Task description: Restate the entries word for word, omitting nothing.

Extracted data:
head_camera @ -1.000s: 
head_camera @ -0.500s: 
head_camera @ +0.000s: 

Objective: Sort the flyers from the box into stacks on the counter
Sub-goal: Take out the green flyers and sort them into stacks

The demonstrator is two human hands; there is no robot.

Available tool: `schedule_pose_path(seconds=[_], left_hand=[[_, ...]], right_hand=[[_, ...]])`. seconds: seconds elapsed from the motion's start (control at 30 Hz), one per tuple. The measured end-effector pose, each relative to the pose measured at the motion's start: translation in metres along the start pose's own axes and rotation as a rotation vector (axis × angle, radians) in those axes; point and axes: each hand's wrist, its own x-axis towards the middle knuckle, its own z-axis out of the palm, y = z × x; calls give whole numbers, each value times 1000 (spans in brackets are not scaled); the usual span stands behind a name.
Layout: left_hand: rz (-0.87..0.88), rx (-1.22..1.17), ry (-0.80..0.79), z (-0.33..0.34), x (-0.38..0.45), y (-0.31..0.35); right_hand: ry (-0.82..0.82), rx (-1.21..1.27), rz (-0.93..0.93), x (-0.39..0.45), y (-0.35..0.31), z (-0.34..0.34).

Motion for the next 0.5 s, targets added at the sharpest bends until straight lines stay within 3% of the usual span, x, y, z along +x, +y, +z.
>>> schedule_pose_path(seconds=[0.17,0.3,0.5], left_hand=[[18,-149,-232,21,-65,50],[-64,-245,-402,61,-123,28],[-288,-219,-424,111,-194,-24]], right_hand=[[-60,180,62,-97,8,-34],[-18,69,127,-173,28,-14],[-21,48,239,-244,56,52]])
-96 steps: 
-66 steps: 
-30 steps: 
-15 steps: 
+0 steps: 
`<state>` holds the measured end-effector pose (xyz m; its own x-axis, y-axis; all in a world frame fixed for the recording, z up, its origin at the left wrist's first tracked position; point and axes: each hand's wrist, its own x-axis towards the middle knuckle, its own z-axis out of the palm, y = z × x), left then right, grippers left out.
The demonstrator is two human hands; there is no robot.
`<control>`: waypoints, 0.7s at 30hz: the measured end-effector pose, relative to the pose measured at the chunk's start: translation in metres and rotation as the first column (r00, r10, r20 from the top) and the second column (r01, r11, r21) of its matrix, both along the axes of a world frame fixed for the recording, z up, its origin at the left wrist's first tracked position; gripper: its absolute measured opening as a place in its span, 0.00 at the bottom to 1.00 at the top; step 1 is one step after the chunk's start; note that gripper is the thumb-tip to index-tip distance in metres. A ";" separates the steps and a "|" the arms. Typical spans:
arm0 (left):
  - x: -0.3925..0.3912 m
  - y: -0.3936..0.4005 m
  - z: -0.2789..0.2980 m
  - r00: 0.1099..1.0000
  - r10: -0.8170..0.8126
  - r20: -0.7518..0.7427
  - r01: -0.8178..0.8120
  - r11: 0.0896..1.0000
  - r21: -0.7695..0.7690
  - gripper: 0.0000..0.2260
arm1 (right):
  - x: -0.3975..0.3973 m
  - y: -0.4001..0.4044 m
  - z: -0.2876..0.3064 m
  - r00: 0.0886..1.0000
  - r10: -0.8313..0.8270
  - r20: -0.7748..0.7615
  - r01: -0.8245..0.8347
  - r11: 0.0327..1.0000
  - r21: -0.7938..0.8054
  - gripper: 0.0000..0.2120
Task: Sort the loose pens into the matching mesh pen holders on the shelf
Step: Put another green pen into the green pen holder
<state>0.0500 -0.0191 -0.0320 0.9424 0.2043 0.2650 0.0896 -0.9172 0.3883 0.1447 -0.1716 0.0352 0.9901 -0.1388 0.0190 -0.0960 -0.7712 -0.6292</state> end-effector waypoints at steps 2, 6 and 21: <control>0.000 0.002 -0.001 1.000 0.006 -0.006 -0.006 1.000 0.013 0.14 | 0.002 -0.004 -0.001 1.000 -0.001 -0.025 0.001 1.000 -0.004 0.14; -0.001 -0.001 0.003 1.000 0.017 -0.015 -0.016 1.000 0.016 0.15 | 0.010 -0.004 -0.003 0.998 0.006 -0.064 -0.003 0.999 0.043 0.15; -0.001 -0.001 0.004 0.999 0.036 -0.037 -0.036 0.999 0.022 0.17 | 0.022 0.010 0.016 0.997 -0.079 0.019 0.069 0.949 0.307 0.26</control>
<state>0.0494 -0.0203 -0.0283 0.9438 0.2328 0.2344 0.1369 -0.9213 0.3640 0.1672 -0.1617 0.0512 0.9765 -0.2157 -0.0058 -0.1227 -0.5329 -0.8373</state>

Solution:
head_camera @ -1.000s: 
head_camera @ -0.500s: 
head_camera @ +0.000s: 

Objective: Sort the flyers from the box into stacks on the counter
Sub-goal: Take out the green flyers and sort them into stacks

The demonstrator is two human hands; there is no robot.

Available tool: `schedule_pose_path(seconds=[_], left_hand=[[_, ...]], right_hand=[[_, ...]])`. seconds: seconds elapsed from the motion's start (control at 30 Hz), one per tuple. The measured end-effector pose, each relative to the pose measured at the motion's start: translation in metres along the start pose's own axes and rotation as a rotation vector (axis × angle, radians) in those axes; point and axes: each hand's wrist, its own x-axis towards the middle knuckle, its own z-axis out of the palm, y = z × x; calls give whole numbers, each value times 1000 (spans in brackets are not scaled); the usual span stands behind a name.
Layout: left_hand: rz (-0.87..0.88), rx (-1.22..1.17), ry (-0.80..0.79), z (-0.33..0.34), x (-0.38..0.45), y (-0.31..0.35); right_hand: ry (-0.82..0.82), rx (-1.21..1.27), rz (-0.93..0.93), x (-0.39..0.45), y (-0.35..0.31), z (-0.34..0.34).

Motion for the next 0.5 s, targets added at the sharpest bends until straight lines stay within 3% of the usual span, x, y, z along +x, +y, +z.
>>> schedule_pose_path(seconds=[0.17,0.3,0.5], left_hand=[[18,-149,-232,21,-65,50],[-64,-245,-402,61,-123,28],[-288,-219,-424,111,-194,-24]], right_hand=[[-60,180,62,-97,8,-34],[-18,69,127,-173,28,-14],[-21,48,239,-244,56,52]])
-96 steps: 
-66 steps: 
-30 steps: 
-15 steps: 
+0 steps: 
`<state>` holds the measured end-effector pose (xyz m; its own x-axis, y-axis; all in a world frame fixed for the recording, z up, its origin at the left wrist's first tracked position; point and axes: each hand's wrist, its own x-axis towards the middle knuckle, its own z-axis out of the palm, y = z × x), left then right, grippers left out.
The demonstrator is two human hands; there is no robot.
`<control>`: waypoints, 0.7s at 30hz: the measured end-effector pose, relative to the pose measured at the chunk's start: translation in metres and rotation as the first column (r00, r10, r20 from the top) and the second column (r01, r11, r21) of its matrix, both along the axes of a world frame fixed for the recording, z up, its origin at the left wrist's first tracked position; gripper: its absolute measured opening as a place in its span, 0.00 at the bottom to 1.00 at the top; step 1 is one step after the chunk's start; note that gripper is the thumb-tip to index-tip distance in metres. A ";" separates the steps and a "|" the arms. Typical spans:
arm0 (left):
  - x: -0.3925..0.3912 m
  - y: -0.3936..0.4005 m
  - z: -0.2789..0.2980 m
  - r00: 0.1099..1.0000
  - r10: -0.8170..0.8126
  - r20: -0.7518..0.7427
  - r01: -0.8178..0.8120
  - r11: 0.0896..1.0000
  - r21: -0.7695..0.7690
  - gripper: 0.0000..0.2260
arm1 (right):
  - x: -0.3975..0.3973 m
  - y: -0.4001..0.4044 m
  - z: -0.2876..0.3064 m
  - r00: 0.0886..1.0000
  - r10: -0.8313..0.8270
  - r20: -0.7748..0.7615
  - r01: -0.8245..0.8347
  - r11: 0.0327..1.0000
  - r21: -0.7938..0.8054
  - gripper: 0.0000..0.2120
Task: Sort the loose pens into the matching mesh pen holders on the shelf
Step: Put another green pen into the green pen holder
<state>0.0500 -0.0191 -0.0320 0.9424 0.2043 0.2650 0.0896 -0.9172 0.3883 0.1447 -0.1716 0.0352 0.9901 -0.1388 0.0190 -0.0960 -0.7712 -0.6292</state> end-effector waypoints at steps 2, 6 and 21: <control>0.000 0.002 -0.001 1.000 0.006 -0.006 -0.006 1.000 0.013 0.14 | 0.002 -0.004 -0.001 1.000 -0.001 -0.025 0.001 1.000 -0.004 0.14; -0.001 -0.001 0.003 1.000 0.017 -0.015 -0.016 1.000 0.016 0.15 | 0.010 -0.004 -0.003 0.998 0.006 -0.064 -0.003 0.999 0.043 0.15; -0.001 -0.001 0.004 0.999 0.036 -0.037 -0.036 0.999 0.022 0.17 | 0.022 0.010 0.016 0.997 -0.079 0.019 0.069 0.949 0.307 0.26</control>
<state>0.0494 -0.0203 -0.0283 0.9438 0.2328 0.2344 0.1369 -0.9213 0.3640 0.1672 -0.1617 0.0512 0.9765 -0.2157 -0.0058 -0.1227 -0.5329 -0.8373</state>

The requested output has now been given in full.